Q: Dear Bryn,
I attended The Son-Rise Program Start-Up at the end of September 1999 as a volunteer. The child I am working with is now 6, and doing incredibly well. I know that The Son-Rise Program advises parents to keep their children out of school. However, I am currently going through my pre-student teaching work and would like some ideas on how I can implement aspects of The Son-Rise Program into my own classroom.
A: Dear Kattie,
I am very excited that the family you have been volunteering with is doing so well with their son, how special that you could be a part of that and donate your time and caring to help a little boy. Thank you for supporting them in that way.
You ask a wonderful question! In most cases (although not all) if a parent asks us which do we feel would be more helpful, the school setting, or a home-based, child-centered Son-Rise Program which could offer focused one-to-one support, with the parents as the guide...we would advise that they do the latter. At the same time, there are many parents who choose not to take their children out of school and still feel that the amount that they put The Son-Rise Program into practice - after school - still offers powerful and sustaining benefits to their family.
In your circumstance, you will be working in school with children and I can offer suggestions on how to make this environment as helpful to these children as possible. Firstly, you could ask your school to provide a room in which you could create a modified Son-Rise Playroom (for more information please click the link or see your manual from the program to create all aspects).

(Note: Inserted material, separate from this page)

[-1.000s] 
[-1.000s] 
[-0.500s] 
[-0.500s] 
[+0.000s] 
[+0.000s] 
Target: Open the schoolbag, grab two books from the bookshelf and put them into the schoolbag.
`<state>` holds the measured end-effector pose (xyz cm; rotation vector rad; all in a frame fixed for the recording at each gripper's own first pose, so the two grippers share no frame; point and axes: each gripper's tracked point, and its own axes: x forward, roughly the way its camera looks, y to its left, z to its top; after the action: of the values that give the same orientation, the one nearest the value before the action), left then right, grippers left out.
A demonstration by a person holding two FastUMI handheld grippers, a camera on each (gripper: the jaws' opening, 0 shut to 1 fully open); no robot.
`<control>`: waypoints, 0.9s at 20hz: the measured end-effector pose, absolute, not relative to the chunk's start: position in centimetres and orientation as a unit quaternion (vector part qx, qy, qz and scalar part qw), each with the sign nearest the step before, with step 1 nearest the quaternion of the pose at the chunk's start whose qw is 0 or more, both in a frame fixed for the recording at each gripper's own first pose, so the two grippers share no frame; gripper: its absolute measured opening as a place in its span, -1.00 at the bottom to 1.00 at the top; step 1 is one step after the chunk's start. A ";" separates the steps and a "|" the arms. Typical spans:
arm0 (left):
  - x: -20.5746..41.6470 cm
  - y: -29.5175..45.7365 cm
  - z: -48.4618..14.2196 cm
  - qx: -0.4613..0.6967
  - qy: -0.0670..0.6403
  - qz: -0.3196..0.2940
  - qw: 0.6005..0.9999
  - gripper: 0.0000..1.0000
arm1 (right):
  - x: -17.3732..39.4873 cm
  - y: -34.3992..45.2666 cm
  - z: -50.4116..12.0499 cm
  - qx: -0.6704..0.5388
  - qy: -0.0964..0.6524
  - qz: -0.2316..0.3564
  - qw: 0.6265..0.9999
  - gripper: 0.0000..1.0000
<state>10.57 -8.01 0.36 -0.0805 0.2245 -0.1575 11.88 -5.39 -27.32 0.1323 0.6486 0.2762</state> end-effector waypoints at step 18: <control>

Numerous teachers have been able to arrange this with their school system. In this way, you could perhaps rotate taking different children into that space each day, or week, and working with them using our approach. You could also explore the possibilities with the head teacher, of making the larger classroom less distracting - simplifying the walls, sounds etc. to minimize distractions and perhaps help the children to focus on you and what you are offering. You could also, when you must do “group” activities, create activities that focus more on socialization and eye contact, rather than academics, as a way to give the children an opportunity, with your help, to connect with each other. For example: You could have an eye contact contest: put them in pairs and see who can look the longest! You could play games which involve holding hands, sharing toys etc., vs. games that involve learning letters or singing songs. In this way, you could keep your focus, and therefore each child’s focus, on interacting with each other.
My husband and I have been running a Son-Rise Program for our daughter for two and half years and it has been fantastic! One thing we have done recently is to purchase numerous books (you would probably have these available to you at school) which have kindergarten games in them. We then modify these games, making them more focused on interaction, and then bring them to our daughter..and it is SO useful to do this! You could take lesson plans and look at them creatively and make them more interactive. For example: We created a game where we wrote the letters A-G on a large strip of paper and then put stickers on different items in the room which began with these letters. We then had our daughter try to find the items that began with each letter, offering her our help - asking her to look and we would help her to sound out the words, offering her colorful stickers to put on her face etc. when she was able to find the correct word. We created the game so that each time we went to a new letter, we would hold hands and look at each other and do a dance about how great it was to learn letters. In this way, we changed a purely academic activity (i.e. What word starts with A?) and modified it to create a socially interactive activity that ALSO teaches the alphabet. You can do this too!
Good luck and thank you again for this excellent question!